6/5/2013 10:09:43 AM

Houston police chief: Videotaped beating sickening


Associated Press/Houston Chronicle, James Nielsen - In this Monday, June 3, 2013 photo, former Houston police officer Drew Ryser, the fourth and final Houston police officer accused of wrongdoing in the 2010 videotaped beating of teenage burglar Chad Holley, looks on during the first day of his trial, in Houston. (AP Photo/Houston Chronicle, James Nielsen) MANDATORY CREDIT

HOUSTON (AP) — Houston's police chief told jurors on Tuesday that the 2010 videotaped beating of a black teen burglary suspect made him "sick to my stomach" and gave the police department a "black eye."

Police Chief Charles McClelland Jr. testified that fired officer Drew Ryser — one of four officers who were indicted in the case — mistreated the teen during his arrest and failed to follow proper procedures.

Ryser, 32, is on trial this week on a misdemeanor charge of official oppression. He faces up to a year in jail if convicted.

"It made me sick to my stomach because it was an egregious use of force and the men and women of the Houston police departmentare better than that ... they did not deserve that type of black eye," McClelland told special prosecutor Jonathan Munier.

Ryser's attorneys have said the ex-officer was following textbook procedures to arrest a suspect he had been told might have been armed.

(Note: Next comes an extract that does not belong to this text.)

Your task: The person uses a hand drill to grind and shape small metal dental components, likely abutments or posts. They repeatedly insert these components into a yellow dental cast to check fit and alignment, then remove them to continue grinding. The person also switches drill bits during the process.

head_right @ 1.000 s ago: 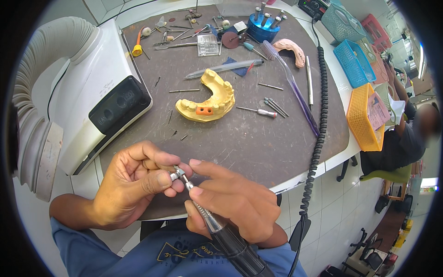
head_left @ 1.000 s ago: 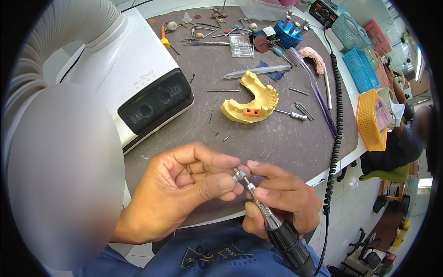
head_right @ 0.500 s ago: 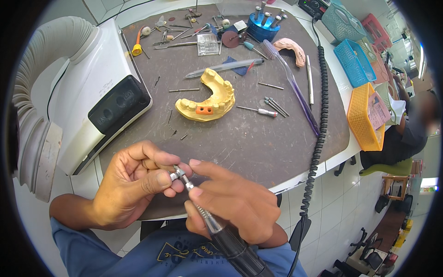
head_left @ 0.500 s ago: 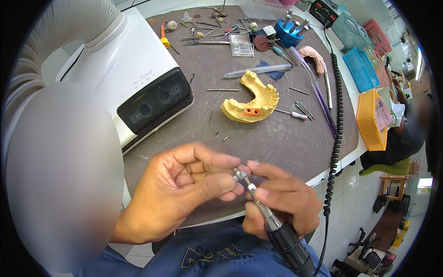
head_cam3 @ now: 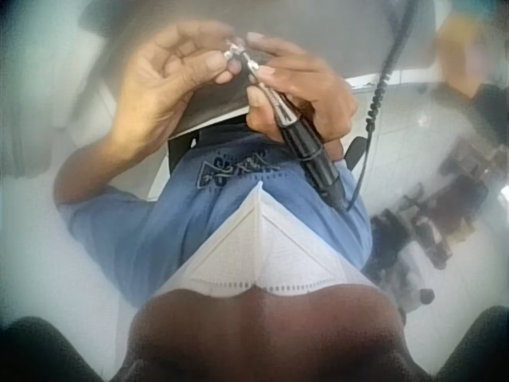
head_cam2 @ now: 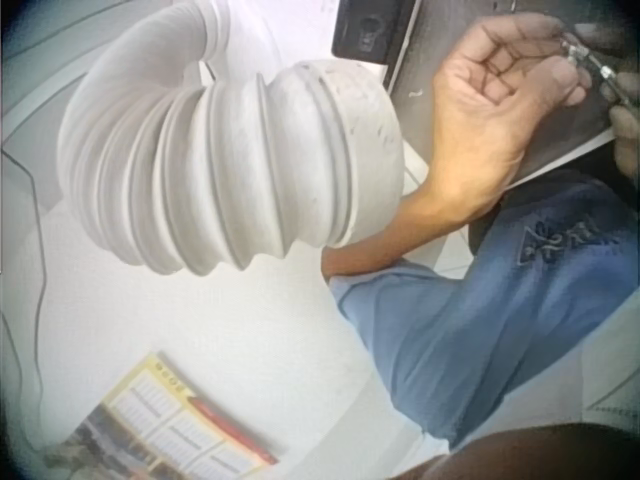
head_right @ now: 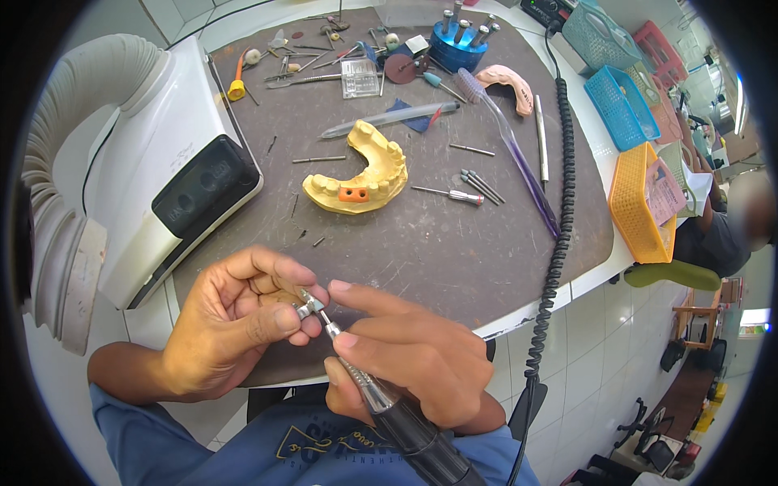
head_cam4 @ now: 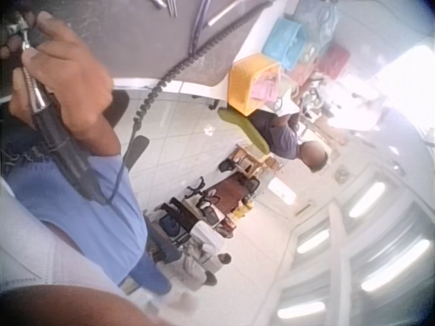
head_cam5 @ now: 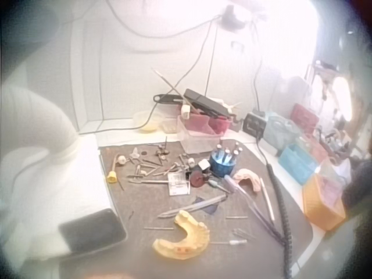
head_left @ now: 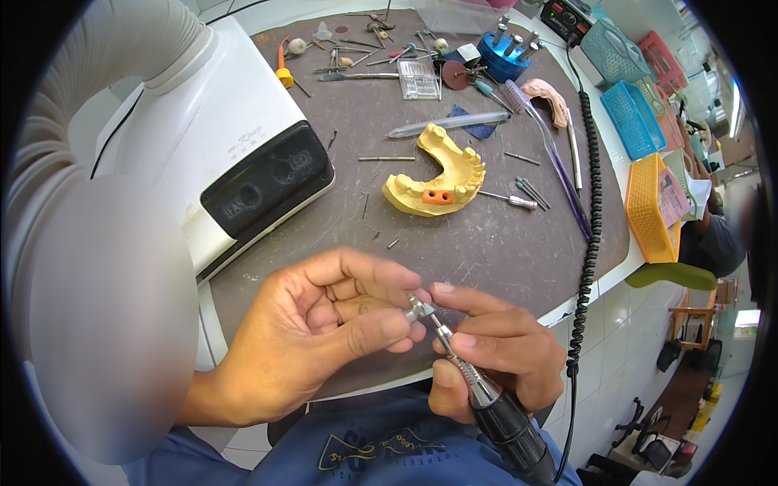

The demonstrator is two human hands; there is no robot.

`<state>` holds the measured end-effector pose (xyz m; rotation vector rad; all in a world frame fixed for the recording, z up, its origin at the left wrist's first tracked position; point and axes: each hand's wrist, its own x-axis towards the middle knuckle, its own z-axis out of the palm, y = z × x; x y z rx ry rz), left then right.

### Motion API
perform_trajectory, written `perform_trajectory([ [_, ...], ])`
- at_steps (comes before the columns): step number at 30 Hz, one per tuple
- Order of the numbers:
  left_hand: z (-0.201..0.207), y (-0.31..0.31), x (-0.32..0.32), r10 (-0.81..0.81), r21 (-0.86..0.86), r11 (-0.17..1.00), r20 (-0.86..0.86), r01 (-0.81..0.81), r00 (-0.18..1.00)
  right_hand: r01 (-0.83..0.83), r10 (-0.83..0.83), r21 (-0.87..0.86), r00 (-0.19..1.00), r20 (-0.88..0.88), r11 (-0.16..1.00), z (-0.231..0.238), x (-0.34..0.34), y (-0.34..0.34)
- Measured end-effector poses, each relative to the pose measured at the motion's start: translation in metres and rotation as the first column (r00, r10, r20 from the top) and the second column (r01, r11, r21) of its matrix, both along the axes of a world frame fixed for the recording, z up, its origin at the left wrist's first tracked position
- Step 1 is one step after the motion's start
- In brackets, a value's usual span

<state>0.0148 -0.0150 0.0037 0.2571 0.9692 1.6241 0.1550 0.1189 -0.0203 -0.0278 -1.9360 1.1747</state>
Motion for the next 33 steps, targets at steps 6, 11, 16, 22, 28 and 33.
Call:
perform_trajectory([
  [6, -0.0015, -0.0008, -0.0004, -0.012, 0.005, 1.000, 0.007, 0.012, 1.000, -0.023, 0.023, -0.003, 0.999, 0.033, 1.000, 0.0009, 0.0008, 0.0013],
  [11, -0.0026, -0.0015, -0.0004, -0.015, 0.014, 1.000, 0.004, 0.015, 1.000, -0.056, 0.056, -0.003, 0.998, 0.037, 0.998, 0.0008, 0.0010, 0.0025],
  [16, -0.0035, -0.0006, 0.0002, -0.009, 0.029, 1.000, 0.003, 0.009, 1.000, -0.036, 0.036, 0.004, 0.999, 0.030, 0.999, 0.0017, 0.0003, 0.0017],
  [22, -0.0032, -0.0003, 0.0005, -0.005, 0.020, 1.000, 0.005, 0.005, 1.000, -0.050, 0.050, 0.006, 0.999, 0.013, 0.999, 0.0011, -0.0010, 0.0024],
  [28, -0.0032, -0.0004, 0.0000, -0.010, 0.025, 1.000, 0.001, 0.010, 1.000, -0.021, 0.020, 0.005, 0.999, 0.028, 1.000, 0.0005, 0.0002, 0.0008],
  [33, -0.0026, -0.0001, 0.0005, -0.013, 0.036, 0.999, 0.006, 0.013, 1.000, -0.033, 0.032, 0.025, 0.999, 0.021, 0.999, -0.0004, 0.0013, 0.0024],
])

In video footage from a security camera that caught the March 2010 beating, then-15-year-old Chad Holley is seen falling to the ground after trying to hurdle a police squad car. He's then surrounded by at least five officers, some of whom appear to kick and hit his head, abdomen and legs. Police said that Holley and three others had tried to run away after burglarizing a home.

Holley's beating prompted fierce public criticism of Houston's police department by community activists, who called it an example of police brutality against minorities.

McClelland said that in seeing the video footage, he was disturbed that Holley, who had given up, offered "no active resistance and the force that was being used against him was excessive and unnecessary."

McClelland told jurors that if Ryser and the other officers believed Holley might have been armed, proper procedure would have called for one officer to draw his weapon on the teen and for another officer to then handcuff him.

But while questioning McClelland, Lisa Andrews, one of Ryser's attorneys, tried to suggest to jurors that the scene was very chaotic, with Holley and other suspects running in different directions, and that such a "perfect scenario way" of arresting Holley was not possible.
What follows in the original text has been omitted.